1928 film by William A. Wellman

Beggars of Life is a 1928 American part-talkie sound film that was directed by William Wellman. The film stars Wallace Beery and Richard Arlen as hobos, and Louise Brooks as a young woman who dresses as a young man and flees the law.

Although the film featured sequences with audible dialogue, the majority of the film had a synchronized musical score with sound effects. The film was released on both sound-on-disc and sound-on-film formats. Currently circulating are mute prints from the sound-on-disc version. The majority of the sound discs (except for the first reel) are believed to be lost.

Brooks recounted her memories of working on the film in her 1982 book, Lulu in Hollywood. The film is regarded as Brooks's best American movie.

==Plot==
Fleeing from the horror of her home life, Nancy, an orphan raised by a brutal foster father, kills the man in a moment of panic and self-defense. She is soon discovered by Jim, a young drifter and hobo, who stumbles upon the scene. Though initially reluctant, Jim agrees to help Nancy escape, and she disguises herself in boy's clothes to pass unnoticed.

Their flight leads them onto a freight train, but they are thrown off by a brakeman.

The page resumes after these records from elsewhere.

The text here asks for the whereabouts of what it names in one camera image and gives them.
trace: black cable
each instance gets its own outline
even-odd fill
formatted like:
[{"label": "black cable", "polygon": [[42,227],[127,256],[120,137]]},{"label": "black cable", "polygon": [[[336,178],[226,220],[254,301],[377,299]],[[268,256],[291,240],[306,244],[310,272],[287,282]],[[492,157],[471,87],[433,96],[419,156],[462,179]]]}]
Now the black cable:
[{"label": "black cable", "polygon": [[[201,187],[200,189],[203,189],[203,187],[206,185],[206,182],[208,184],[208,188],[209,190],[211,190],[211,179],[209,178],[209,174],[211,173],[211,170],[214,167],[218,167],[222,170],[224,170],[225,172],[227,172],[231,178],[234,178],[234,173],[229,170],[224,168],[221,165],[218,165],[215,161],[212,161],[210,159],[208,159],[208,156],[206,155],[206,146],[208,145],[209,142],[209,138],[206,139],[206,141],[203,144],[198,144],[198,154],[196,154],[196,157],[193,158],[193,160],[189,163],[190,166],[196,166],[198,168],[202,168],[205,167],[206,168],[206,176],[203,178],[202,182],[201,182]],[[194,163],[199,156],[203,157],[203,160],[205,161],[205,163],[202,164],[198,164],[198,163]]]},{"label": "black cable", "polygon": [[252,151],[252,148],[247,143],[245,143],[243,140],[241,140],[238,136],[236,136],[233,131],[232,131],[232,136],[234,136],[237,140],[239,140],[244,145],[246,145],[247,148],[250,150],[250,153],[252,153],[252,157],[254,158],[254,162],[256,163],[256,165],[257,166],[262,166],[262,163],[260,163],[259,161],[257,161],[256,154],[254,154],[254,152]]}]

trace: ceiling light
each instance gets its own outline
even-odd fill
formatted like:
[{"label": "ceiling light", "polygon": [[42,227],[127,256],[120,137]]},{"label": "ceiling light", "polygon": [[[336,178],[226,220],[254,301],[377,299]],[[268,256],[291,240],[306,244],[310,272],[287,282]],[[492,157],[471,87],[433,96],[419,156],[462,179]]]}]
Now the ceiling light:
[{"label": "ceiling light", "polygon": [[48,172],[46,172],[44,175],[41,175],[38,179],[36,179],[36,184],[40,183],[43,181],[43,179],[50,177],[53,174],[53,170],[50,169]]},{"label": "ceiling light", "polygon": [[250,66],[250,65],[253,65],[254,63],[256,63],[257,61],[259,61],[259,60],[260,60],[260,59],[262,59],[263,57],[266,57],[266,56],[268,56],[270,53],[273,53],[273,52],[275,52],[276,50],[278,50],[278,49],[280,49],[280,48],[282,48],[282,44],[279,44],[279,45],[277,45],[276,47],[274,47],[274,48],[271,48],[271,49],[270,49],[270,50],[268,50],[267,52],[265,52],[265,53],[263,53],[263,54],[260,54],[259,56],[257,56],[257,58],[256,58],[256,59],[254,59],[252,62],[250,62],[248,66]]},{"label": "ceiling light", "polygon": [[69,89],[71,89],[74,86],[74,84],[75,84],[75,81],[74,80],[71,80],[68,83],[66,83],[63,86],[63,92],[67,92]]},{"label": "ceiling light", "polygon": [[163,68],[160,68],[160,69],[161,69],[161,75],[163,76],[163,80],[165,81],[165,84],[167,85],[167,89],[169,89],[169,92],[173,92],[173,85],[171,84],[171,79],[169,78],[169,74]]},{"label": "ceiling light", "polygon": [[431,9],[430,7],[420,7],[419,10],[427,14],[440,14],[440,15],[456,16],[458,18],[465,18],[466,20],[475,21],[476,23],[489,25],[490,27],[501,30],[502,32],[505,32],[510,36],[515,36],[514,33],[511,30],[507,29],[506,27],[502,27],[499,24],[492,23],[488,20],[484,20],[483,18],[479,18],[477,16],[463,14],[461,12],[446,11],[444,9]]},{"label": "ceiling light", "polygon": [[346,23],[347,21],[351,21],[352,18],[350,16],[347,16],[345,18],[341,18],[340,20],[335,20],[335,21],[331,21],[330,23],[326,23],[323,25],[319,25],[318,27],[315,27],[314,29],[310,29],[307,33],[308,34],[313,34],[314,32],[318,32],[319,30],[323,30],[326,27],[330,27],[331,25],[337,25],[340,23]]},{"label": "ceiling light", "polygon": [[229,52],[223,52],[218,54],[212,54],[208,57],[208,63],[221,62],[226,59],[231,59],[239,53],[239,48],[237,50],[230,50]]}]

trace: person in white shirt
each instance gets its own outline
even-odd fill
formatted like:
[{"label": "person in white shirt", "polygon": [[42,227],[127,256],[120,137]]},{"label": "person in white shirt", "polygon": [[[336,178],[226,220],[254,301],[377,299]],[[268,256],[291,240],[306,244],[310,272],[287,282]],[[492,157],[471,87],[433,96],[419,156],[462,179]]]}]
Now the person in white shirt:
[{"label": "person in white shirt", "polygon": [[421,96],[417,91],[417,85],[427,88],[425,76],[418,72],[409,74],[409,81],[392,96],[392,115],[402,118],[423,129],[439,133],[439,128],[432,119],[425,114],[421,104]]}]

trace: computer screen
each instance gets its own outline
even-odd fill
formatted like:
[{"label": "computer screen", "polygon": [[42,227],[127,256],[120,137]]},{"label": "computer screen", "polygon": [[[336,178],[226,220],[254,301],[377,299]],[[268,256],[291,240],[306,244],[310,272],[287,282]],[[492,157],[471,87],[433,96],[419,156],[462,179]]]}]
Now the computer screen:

Injured and hungry — Nancy suffering a twisted ankle—the pair finds refuge in a hobo encampment where two dominant figures, Arkansaw Snake and Oklahoma Red, are locked in a power struggle for control of the vagabond group.

Arkansaw Snake quickly suspects Nancy's true gender, but Jim forestalls any attempt to harm her by publicly displaying a police handbill with her photograph, warning the others she is wanted and must not be touched. Tension erupts in the camp as Snake tries to assert authority, but Oklahoma Red, rough and commanding, overrides Snake's orders and takes control, allowing the pair to remain.

Before conflict can escalate further, a police raid breaks up the camp, and the hoboes scatter. Jim, Nancy, and several others—including Black Mose, a gentle giant, and Lame Hoppy, a sickly tramp—manage to board another train and continue their journey. While on board, Oklahoma Red tries to dispose of Jim, seeing him as a rival, but Nancy cleverly intervenes and turns the tables, sparking a fight between Red and Snake. In the melee, Jim seizes Red's revolver and holds him off. Again, police break up the group, scattering the hoboes.

Now isolated, Jim, Nancy, Black Mose, and the ailing tramp take refuge in a remote shack. Red reappears, unexpectedly bearing women's clothing and an automobile, offering Nancy a real chance at escape. Jim and Nancy flee together in the car. Back at the shack, the sick tramp dies. In a final act of redemption, Red places Nancy's discarded garments on the corpse, hides the body in a lumber car, and sets it aflame—staging the scene so that the police will believe Nancy has perished in the fire. The ruse works: when detectives arrive, they assume Nancy is dead.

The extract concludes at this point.